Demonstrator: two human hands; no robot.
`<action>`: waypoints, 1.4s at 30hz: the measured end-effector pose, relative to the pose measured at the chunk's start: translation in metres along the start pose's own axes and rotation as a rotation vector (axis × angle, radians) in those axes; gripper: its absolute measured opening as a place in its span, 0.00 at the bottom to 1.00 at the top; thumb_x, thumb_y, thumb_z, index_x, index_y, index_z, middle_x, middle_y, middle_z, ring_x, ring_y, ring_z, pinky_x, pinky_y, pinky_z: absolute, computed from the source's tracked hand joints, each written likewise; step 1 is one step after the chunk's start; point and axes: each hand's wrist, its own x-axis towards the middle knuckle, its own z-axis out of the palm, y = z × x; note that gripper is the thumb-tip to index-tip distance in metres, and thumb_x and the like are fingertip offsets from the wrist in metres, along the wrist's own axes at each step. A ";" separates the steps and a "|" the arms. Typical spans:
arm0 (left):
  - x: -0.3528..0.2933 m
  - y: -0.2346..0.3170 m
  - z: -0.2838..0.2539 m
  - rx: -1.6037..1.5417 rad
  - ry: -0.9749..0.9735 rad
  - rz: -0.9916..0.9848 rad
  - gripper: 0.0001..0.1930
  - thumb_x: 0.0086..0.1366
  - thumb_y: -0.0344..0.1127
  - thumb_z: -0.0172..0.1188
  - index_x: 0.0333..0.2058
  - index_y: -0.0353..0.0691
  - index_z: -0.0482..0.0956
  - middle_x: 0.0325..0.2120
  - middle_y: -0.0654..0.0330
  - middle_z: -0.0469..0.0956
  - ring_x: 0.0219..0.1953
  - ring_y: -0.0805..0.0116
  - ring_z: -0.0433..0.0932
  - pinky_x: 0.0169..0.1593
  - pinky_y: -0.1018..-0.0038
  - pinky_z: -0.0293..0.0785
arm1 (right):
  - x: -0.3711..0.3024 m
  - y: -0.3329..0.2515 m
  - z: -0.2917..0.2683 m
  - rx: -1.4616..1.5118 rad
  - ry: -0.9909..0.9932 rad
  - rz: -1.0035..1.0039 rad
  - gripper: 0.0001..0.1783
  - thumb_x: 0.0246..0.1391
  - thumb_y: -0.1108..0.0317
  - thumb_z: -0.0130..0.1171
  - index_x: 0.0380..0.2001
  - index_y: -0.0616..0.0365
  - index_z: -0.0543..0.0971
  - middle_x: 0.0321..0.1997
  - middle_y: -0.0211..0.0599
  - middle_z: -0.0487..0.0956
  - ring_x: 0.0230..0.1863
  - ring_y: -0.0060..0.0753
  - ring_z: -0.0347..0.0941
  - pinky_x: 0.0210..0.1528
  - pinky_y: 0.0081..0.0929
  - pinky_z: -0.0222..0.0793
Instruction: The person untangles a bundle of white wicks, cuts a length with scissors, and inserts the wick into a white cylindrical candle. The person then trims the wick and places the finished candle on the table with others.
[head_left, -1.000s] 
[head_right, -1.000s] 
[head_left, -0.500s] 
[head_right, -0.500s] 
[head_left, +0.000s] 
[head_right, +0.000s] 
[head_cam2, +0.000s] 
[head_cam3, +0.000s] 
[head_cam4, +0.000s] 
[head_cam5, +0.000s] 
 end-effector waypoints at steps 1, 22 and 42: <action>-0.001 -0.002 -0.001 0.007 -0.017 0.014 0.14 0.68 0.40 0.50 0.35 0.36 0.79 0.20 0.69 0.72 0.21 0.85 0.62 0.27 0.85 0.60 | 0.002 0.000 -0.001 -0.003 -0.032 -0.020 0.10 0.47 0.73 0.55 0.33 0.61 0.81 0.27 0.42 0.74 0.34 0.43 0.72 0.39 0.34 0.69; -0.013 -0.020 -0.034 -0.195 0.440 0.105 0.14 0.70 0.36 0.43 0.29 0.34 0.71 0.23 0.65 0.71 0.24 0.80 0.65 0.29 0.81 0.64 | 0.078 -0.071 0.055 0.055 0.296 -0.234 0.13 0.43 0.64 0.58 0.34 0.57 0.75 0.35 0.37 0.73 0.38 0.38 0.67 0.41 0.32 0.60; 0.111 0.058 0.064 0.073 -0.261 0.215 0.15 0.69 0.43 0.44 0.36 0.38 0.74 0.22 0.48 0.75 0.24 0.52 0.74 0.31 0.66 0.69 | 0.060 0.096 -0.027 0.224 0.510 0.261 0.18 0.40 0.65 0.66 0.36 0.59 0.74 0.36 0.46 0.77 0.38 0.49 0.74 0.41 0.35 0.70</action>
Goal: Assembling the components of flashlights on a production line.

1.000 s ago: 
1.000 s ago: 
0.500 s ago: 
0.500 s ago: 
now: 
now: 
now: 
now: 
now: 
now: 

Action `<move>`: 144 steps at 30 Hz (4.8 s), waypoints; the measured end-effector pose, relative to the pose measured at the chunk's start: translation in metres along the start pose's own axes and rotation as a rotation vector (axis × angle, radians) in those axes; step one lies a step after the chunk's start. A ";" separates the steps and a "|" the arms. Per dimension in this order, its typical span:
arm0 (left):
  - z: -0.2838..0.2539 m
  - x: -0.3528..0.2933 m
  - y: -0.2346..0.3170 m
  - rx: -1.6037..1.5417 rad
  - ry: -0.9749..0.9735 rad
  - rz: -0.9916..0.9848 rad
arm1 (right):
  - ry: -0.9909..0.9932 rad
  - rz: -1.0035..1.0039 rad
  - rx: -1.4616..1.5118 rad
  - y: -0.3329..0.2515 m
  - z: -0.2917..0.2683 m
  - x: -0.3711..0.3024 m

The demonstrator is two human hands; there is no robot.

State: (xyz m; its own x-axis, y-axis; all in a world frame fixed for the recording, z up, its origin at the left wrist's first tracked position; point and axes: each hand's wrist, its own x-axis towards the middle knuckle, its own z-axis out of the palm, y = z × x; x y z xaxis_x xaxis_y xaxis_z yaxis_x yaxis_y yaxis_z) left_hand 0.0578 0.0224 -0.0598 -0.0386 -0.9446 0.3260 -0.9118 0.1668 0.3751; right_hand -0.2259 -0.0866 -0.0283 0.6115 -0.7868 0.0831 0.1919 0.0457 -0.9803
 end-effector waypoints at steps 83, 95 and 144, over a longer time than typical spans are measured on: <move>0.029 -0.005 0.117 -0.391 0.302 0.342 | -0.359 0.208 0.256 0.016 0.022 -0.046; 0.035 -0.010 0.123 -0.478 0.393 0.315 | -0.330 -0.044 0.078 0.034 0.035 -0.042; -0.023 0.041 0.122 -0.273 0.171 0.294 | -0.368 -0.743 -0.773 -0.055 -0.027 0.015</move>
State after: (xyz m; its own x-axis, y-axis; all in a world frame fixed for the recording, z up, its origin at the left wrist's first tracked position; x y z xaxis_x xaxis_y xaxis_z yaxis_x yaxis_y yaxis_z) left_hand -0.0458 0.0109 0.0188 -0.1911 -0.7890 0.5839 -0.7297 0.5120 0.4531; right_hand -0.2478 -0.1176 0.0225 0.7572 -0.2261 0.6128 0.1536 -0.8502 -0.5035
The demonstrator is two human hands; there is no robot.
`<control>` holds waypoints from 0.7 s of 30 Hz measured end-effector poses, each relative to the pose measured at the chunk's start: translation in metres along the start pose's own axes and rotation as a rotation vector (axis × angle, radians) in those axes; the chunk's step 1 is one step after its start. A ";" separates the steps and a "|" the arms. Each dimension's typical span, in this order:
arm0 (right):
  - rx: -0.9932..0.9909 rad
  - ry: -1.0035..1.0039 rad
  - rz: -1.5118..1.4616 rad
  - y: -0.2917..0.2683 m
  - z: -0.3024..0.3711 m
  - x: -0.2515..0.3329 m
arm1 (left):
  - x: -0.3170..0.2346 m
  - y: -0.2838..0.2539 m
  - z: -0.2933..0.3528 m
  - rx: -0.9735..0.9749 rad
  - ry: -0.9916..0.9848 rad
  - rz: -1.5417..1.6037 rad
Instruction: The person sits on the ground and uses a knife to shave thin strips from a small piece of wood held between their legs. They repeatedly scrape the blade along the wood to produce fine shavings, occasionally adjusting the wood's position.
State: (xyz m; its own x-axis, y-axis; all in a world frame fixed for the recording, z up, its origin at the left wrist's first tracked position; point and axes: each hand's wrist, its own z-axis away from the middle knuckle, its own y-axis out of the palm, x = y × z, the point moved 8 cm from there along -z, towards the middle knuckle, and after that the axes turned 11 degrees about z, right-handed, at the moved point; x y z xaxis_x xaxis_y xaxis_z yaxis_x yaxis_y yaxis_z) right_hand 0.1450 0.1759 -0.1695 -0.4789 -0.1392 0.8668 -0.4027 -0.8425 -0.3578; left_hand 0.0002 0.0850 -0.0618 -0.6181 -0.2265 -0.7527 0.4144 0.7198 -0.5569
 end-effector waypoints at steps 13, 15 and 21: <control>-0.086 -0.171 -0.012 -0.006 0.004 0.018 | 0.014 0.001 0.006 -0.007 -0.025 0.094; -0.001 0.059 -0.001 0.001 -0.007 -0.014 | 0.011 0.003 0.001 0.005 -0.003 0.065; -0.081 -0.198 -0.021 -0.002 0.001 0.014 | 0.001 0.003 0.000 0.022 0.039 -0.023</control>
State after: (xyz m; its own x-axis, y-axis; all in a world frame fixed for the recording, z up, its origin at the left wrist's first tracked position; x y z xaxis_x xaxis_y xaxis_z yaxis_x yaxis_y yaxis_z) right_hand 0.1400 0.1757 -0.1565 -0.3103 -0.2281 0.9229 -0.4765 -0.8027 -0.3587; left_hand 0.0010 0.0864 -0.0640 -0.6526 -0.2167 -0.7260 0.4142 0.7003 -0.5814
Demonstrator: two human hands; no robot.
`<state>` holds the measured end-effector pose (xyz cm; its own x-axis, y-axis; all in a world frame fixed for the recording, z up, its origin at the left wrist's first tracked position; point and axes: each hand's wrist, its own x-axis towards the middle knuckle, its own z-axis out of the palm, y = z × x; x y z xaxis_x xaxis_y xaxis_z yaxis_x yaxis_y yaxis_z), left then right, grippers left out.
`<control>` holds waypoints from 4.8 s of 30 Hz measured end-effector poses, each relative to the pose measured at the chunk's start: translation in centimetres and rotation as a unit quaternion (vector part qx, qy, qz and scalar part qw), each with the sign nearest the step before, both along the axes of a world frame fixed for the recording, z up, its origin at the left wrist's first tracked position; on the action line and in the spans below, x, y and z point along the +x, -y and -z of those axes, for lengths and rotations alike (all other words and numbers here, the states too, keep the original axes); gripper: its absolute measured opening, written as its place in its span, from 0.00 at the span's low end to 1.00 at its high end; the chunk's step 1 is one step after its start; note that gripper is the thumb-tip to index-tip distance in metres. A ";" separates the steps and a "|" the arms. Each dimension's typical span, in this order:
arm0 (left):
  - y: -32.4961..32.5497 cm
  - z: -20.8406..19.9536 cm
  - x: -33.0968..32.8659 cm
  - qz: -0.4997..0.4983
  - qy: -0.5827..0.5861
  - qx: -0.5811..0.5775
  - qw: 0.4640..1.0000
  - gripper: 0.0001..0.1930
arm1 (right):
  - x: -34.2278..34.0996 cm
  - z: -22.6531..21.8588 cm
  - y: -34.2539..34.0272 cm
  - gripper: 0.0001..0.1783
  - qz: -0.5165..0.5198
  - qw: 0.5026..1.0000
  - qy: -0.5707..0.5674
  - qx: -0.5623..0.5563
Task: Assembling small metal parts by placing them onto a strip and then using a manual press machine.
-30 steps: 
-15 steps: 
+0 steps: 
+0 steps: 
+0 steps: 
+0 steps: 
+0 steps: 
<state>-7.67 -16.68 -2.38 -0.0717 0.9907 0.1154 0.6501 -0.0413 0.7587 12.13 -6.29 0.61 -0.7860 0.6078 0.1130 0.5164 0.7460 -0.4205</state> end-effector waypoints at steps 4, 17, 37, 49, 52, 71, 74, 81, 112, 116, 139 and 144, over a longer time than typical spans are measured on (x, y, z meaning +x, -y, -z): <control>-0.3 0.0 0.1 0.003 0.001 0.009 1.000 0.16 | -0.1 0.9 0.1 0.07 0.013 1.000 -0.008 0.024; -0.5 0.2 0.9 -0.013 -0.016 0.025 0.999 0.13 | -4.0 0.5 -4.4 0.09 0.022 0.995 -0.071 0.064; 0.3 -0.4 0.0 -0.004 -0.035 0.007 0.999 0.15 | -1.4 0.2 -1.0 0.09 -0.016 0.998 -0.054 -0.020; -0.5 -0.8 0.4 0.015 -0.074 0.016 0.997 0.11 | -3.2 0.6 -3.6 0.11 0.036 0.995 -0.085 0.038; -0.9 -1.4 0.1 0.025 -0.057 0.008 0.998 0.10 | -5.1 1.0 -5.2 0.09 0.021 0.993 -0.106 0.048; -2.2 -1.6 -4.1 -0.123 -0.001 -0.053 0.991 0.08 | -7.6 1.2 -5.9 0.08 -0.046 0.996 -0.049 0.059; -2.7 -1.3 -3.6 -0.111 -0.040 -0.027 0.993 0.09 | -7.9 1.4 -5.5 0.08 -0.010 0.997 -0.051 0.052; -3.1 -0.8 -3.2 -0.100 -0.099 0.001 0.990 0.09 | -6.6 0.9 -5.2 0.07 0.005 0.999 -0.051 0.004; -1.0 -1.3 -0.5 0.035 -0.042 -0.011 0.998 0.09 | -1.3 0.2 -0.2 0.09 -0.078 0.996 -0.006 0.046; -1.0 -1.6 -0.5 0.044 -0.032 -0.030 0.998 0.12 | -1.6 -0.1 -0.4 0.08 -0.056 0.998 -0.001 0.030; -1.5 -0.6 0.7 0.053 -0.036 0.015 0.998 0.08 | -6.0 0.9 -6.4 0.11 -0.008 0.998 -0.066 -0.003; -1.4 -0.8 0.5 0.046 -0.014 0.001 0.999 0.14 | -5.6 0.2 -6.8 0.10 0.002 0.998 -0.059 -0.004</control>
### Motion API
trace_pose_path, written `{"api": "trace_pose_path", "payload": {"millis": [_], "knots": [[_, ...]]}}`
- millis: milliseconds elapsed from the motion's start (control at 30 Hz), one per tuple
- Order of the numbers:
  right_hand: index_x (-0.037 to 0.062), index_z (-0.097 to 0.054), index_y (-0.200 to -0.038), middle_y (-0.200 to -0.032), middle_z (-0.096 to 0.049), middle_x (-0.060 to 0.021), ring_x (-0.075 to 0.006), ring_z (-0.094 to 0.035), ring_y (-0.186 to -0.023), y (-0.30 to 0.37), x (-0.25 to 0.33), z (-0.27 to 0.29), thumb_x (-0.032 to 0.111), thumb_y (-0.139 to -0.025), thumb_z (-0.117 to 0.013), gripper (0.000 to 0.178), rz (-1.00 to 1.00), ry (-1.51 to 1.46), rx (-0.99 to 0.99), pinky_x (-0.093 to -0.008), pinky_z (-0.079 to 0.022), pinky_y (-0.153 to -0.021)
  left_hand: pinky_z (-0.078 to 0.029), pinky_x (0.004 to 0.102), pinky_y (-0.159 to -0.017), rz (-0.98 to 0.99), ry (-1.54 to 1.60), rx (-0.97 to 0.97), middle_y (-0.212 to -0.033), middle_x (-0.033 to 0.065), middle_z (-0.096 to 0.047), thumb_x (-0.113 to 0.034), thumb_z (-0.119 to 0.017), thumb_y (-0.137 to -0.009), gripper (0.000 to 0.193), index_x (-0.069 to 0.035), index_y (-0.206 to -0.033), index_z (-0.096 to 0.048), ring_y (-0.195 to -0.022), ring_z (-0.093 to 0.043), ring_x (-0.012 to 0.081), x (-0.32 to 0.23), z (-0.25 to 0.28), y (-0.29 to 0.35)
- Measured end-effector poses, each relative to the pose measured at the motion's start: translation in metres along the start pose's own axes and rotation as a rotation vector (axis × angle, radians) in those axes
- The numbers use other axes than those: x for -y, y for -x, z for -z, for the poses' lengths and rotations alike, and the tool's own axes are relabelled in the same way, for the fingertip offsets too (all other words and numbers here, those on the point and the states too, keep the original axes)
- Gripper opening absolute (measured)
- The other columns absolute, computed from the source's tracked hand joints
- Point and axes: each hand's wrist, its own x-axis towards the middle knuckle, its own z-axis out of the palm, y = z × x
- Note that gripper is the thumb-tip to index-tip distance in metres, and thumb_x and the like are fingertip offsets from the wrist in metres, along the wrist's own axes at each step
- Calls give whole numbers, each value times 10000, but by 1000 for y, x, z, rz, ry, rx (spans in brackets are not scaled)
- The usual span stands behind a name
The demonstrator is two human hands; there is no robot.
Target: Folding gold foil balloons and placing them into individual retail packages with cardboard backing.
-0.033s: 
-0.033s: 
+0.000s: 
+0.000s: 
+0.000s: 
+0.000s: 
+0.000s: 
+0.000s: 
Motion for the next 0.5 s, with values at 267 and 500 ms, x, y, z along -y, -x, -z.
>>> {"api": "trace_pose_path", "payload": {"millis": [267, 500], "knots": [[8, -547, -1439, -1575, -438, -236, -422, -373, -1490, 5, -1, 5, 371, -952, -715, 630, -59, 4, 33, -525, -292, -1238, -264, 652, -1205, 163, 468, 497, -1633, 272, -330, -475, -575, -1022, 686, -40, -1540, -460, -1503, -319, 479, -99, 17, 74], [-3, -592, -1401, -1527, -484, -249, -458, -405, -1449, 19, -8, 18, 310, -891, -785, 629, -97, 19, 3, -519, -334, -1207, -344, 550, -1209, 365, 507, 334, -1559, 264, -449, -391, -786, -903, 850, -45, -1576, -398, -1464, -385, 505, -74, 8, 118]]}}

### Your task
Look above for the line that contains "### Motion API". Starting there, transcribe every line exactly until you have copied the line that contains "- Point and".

### The answer
### Motion API
trace_pose_path, written `{"api": "trace_pose_path", "payload": {"millis": [_], "knots": [[_, ...]]}}`
- millis: milliseconds elapsed from the motion's start (control at 30 Hz), one per tuple
- Order of the numbers:
  right_hand: index_x (-0.037 to 0.062), index_z (-0.097 to 0.054), index_y (-0.200 to -0.038), middle_y (-0.200 to -0.032), middle_z (-0.096 to 0.049), middle_x (-0.060 to 0.021), ring_x (-0.075 to 0.006), ring_z (-0.094 to 0.035), ring_y (-0.186 to -0.023), y (-0.30 to 0.37), x (-0.25 to 0.33), z (-0.27 to 0.29), thumb_x (-0.032 to 0.111), thumb_y (-0.139 to -0.025), thumb_z (-0.117 to 0.013), gripper (0.000 to 0.178), rz (-1.00 to 1.00), ry (-1.51 to 1.46), rx (-0.99 to 0.99), pinky_x (-0.093 to -0.008), pinky_z (-0.079 to 0.022), pinky_y (-0.153 to -0.021)
  left_hand: pinky_z (-0.078 to 0.029), pinky_x (0.004 to 0.102), pinky_y (-0.159 to -0.017), rz (-0.98 to 0.99), ry (-1.54 to 1.60), rx (-0.97 to 0.97), middle_y (-0.212 to -0.033), middle_x (-0.033 to 0.065), middle_z (-0.096 to 0.047), thumb_x (-0.113 to 0.034), thumb_z (-0.119 to 0.017), thumb_y (-0.137 to -0.009), gripper (0.000 to 0.193), index_x (-0.069 to 0.035), index_y (-0.206 to -0.033), index_z (-0.096 to 0.048), ring_y (-0.195 to -0.022), ring_z (-0.093 to 0.043), ring_x (-0.012 to 0.081), x (-0.32 to 0.23), z (-0.25 to 0.28), y (-0.29 to 0.35)
- Measured end-effector poses, each relative to the pose measured at the motion's start: translation in metres along the start pose's own axes and rotation as a rotation vector (axis × angle, radians) in those axes
- The numbers use other axes than those: x for -y, y for -x, z for -z, for the poses' lengths and rotations alike, and the tool's own axes are relabelled in the same way, for the fingertip offsets too (all other words and numbers here, those on the point and the states too, keep the original axes)
- Gripper opening absolute (measured)
- The other columns absolute, computed from the source's tracked hand joints
- Point and axes: each hand's wrist, its own x-axis towards the middle knuckle, its own z-axis out of the palm, y = z × x

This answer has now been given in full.